Find the integral \[\int {\frac{{x + 1}}{{{{\left( {x - 2} \right)}^3}}} dx}.\]
Solution.
We can use the partial fraction decomposition to convert the rational function into an integrable form. The result will be the same if we directly simplify the integral to obtain:
\[\int {\frac{{x + 1}}{{{{\left( {x - 2} \right)}^3}}}dx} = \int {\frac{{x - 2 + 3}}{{{{\left( {x - 2} \right)}^3}}}dx} = \int {\frac{{x - 2}}{{{{\left( {x - 2} \right)}^3}}}dx} + \int {\frac{3}{{{{\left( {x - 2} \right)}^3}}}dx} = \int {\frac{{dx}}{{{{\left( {x - 2} \right)}^2}}}} + 3\int {\frac{{dx}}{{{{\left( {x - 2} \right)}^3}}}} = - \frac{1}{{x - 2}} + 3 \cdot \frac{1}{{\left( { - 2} \right){{\left( {x - 2} \right)}^2}}} + C = - \frac{1}{{x - 2}} - \frac{3}{{2{{\left( {x - 2} \right)}^2}}} + C = \frac{{ - 2\left( {x - 2} \right) - 3}}{{2{{\left( {x - 2} \right)}^2}}} + C = \frac{{ - 2x + 4 - 3}}{{2{{\left( {x - 2} \right)}^2}}} + C = \frac{{1 - 2x}}{{2{{\left( {x - 2} \right)}^2}}} + C.\]
Example 10.
Evaluate the integral \[\int {\frac{{xdx}}{{{x^2} + 2x + 2}}}.\]
Solution.
Given that the derivative of the denominator is
\[\left( {{x^2} + 2x + 2} \right)^\prime = 2x + 2,\]
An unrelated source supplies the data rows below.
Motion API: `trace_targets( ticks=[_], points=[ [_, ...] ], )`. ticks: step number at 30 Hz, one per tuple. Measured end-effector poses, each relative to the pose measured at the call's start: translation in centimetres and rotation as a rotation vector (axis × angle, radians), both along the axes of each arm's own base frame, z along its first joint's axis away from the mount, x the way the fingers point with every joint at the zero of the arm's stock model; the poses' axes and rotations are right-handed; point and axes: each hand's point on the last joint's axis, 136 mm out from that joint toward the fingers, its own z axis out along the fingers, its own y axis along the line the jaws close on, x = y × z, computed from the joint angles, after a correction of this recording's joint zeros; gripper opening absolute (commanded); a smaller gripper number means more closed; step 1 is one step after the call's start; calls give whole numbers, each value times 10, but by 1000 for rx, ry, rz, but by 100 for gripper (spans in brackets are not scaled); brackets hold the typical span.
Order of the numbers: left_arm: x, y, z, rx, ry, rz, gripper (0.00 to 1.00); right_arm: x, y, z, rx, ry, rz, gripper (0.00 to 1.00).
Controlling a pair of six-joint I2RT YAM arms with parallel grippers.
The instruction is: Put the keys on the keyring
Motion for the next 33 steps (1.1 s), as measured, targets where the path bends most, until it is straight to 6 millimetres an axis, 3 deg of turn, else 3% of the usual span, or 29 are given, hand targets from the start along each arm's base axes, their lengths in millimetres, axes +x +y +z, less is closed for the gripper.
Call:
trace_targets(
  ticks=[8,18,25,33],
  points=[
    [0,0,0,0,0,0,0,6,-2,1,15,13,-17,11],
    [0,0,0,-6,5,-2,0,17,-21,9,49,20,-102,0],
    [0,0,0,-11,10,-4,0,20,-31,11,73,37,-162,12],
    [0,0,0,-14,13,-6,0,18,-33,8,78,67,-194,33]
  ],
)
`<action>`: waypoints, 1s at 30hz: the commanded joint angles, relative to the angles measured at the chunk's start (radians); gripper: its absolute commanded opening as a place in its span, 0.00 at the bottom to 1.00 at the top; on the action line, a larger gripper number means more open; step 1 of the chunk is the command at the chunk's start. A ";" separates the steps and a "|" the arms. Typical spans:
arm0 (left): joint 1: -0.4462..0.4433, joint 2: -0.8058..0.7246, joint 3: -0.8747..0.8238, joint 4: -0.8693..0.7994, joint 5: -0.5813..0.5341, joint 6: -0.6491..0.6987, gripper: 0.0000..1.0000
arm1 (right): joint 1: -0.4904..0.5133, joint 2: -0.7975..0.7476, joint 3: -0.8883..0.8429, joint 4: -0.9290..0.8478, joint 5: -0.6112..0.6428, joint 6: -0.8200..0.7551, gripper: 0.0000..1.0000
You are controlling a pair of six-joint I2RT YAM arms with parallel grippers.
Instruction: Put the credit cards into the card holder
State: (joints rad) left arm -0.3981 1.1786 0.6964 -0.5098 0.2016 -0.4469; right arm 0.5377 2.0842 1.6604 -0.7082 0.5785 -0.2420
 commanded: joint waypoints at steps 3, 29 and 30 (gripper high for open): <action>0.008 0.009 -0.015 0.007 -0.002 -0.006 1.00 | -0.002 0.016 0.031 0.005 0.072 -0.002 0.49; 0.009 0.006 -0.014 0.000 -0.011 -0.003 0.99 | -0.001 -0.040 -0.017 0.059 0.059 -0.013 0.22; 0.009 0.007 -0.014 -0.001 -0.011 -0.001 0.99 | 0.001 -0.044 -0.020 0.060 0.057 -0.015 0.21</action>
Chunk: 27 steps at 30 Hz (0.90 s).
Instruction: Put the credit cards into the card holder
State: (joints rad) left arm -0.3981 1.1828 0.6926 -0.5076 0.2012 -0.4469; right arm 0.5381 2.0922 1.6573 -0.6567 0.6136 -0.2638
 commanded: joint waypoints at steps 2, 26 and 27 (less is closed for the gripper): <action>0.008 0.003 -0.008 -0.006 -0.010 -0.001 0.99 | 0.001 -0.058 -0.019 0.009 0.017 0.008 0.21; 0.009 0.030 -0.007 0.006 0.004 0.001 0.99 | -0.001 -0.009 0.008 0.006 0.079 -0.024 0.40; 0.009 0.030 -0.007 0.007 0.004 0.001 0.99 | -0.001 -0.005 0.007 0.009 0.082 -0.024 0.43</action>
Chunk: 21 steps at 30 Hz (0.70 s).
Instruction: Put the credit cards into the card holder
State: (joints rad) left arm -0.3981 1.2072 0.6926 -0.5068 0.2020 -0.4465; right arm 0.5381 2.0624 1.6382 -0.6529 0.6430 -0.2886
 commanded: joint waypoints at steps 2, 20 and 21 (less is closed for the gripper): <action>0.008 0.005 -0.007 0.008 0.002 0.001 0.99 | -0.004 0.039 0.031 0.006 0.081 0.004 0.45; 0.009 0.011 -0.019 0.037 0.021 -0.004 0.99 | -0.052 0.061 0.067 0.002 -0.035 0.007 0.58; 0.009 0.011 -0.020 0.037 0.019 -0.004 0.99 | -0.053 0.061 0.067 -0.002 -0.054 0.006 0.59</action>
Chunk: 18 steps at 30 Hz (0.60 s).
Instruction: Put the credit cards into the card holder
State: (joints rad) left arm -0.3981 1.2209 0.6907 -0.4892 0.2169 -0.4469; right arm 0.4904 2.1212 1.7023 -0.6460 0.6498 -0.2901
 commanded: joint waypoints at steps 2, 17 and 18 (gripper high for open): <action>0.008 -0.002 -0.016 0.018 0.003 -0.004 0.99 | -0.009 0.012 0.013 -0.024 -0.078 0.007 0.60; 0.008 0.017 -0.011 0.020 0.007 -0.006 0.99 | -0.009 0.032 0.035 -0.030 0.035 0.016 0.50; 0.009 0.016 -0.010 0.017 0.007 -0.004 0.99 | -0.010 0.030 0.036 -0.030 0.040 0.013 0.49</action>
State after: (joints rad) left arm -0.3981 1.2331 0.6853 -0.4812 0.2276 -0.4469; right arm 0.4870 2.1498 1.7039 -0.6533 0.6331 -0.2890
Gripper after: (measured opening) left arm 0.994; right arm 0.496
we rewrite the integral as follows
\[\int {\frac{{xdx}}{{{x^2} + 2x + 2}}} = \frac{1}{2}\int {\frac{{2xdx}}{{{x^2} + 2x + 2}}} = \frac{1}{2}\int {\frac{{2x + 2 - 2}}{{{x^2} + 2x + 2}}dx} = \frac{1}{2}\int {\frac{{2x + 2}}{{{x^2} + 2x + 2}}dx} - \frac{1}{2}\int {\frac{2}{{{x^2} + 2x + 2}}dx} = \frac{1}{2}\int {\frac{{2x + 2}}{{{x^2} + 2x + 2}}dx} - \int {\frac{{dx}}{{{x^2} + 2x + 2}}} = {I_1} - {I_2}.\]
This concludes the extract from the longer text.